U.S. Construction Machinery New Orders vs NFPA Hydraulic Shipments

US Construction Machinery New Orders vs NFPA Hydraulic Shipments

Our next indicator is U.S. Construction Machinery New Orders, another orders data series that originates from the U.S. Census Bureau’s M3 report. While not in the nineties, a correlation of 80.7% is still considered a strong relationship. This indicator also offers a short lag of two months. You would interpret this relationship as when U.S. Construction Machinery New Orders increases/decreases from one month to the next, there is an 80.7% chance that NFPA Hydraulic Shipments will experience the same trend two months later.  Validation: Pass

 

U.S. Material Handling Equipment New Orders vs NFPA Hydraulic Shipments

US Material Handling Equipment New Orders vs NFPA Hydraulic Shipments

Our next indicator is U.S. Material Handling Equipment New Orders, another orders data series that originates from the U.S. Census Bureau’s M3 report. Here we have our first indicator with a correlation in the seventies, 73.2% to be exact. This is still considered a good relationship with a very short lag of one month. A general correlation percentage cut-off for a usable indicator is 70.0%. You would interpret this relationship as when U.S. Material Handling Equipment New Orders increases/decreases from one month to the next, there is an 73.2% chance that NFPA Hydraulic Shipments will experience the same trend one month later.  Validation: Pass

 

U.S. Mining Machinery New Orders vs NFPA Hydraulic Shipments

US Mining Machinery New Orders vs NFPA Hydraulic Shipments

Our next indicator is another orders data series that originates from the U.S. Census Bureau’s M3 report, U.S. Mining Machinery New Orders. We’re back in the eighties, with a semi-strong correlation of 80.7% and a nice lag of four months. You would interpret this relationship as when U.S. Mining Machinery New Orders increases/decreases from one month to the next, there is a 80.7% chance that NFPA Hydraulic Shipments will experience the same trend four months later.  Validation: Pass

 

U.S. Machinery New Orders vs NFPA Hydraulic Shipments

US Machinery New Orders vs NFPA Hydraulic Shipments

This is our last orders data series indicator that originates from the U.S. Census Bureau’s M3 report, U.S. Machinery New Orders, and it shows our strongest relationship yet. With an extremely impressive 96.4% at a one-month lag, this deserves a serious look when working with your company data. You would interpret this relationship as when U.S. Machinery New Orders increases/decreases from one month to the next, there is a 96.4% chance that NFPA Hydraulic Shipments will experience the same trend one month later.  Validation: Pass

 

US Farm Machinery and Equipment Production Index vs NFPA Hydraulic Shipments

US Farm Machinery and Equipment Production Index vs NFPA Hydraulic Shipments

And we’ll wrap-up our indicator validation testing with the U.S. Farm Machinery and Equipment Production Index, a data series that originates from the Federal Reserve Board’s G.17 report. After examining this relationship, the results are disappointing, displaying a much weaker correlation of 59.8% at a zero lag length. This is not a recommended indicator and we would interpret this relationship as when U.S. Farm Machinery and Equipment Production Index increases/decreases from one month to the next, there is a 59.8% chance that NFPA Hydraulic Shipments will experience the same trend at the same time.  Validation: Fail

 

In conclusion, the importance of ensuring the validation of suggested indicators should be held in high regard. Many economic events and resources may propose the use of certain indicators, but until you run them through the proper validation testing, proceed with caution when using them to make any major business decision.

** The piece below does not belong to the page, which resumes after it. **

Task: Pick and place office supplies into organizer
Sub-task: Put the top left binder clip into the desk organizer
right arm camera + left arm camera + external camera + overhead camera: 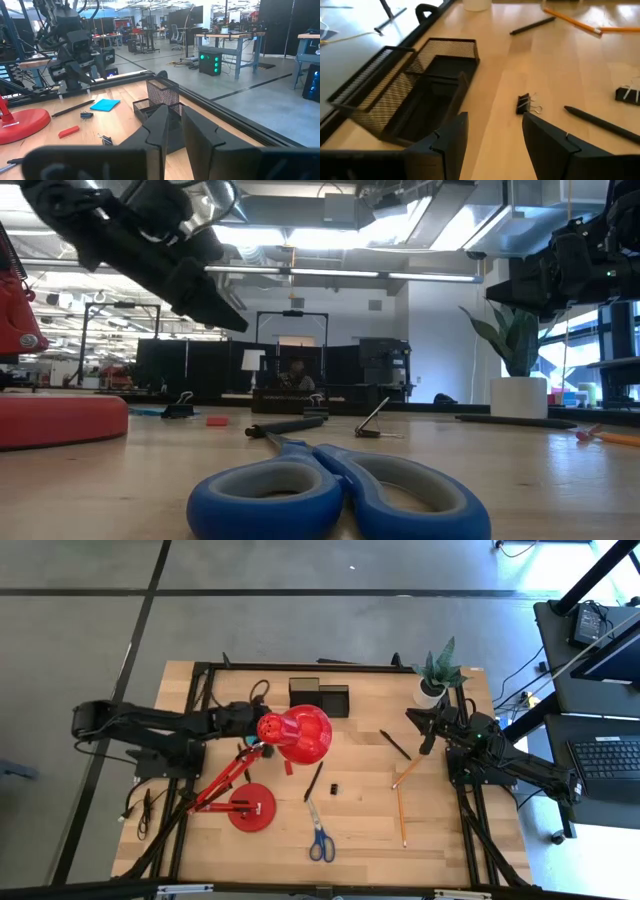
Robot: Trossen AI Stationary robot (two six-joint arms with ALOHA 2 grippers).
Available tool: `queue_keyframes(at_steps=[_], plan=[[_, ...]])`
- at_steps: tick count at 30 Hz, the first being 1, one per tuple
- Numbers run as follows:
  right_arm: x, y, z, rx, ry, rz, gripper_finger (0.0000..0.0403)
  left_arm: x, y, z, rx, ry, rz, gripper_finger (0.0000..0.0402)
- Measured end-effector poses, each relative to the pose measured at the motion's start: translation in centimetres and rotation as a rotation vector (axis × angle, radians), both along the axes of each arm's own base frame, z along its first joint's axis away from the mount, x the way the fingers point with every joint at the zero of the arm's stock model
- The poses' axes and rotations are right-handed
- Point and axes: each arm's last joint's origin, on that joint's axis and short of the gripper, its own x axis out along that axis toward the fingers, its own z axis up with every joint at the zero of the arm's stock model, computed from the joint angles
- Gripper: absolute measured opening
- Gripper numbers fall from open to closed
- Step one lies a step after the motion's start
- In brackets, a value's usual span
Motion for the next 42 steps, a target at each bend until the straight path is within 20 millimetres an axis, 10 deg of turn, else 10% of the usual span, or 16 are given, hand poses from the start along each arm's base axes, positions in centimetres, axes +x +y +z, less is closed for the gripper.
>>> queue_keyframes(at_steps=[42], plan=[[0.0,0.0,0.0,0.001,0.0,-0.001,0.0059,5.8,-5.4,0.3,-0.065,0.455,0.138,0.0182]])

Important Reminder – Please notice that this analysis has been conducted using Total Hydraulics shipments data and does not mean that the same relationship will be maintained by your company. Further analysis using your company data will be required to verify the relationships of these and other economic indicators.

While the analysis above was performed using NFPA’s Stats Toolkit, the industry data can be accessed through participation in NFPA’s Confidential Shipment Statistics (CSS), and a variety of economic indicator data can also be accessed in NFPA’s Customer Market File (CMF). A full list of NFPA market information resources is available HERE.

Questions? Contact Eric Armstrong at earmstrong@nfpa.com or (414) 778-3372.  Eric Armstrong also offers a free Stats Toolkit Walk-Through Webinar for those individuals who would like a detailed walk-through of this valuable tool.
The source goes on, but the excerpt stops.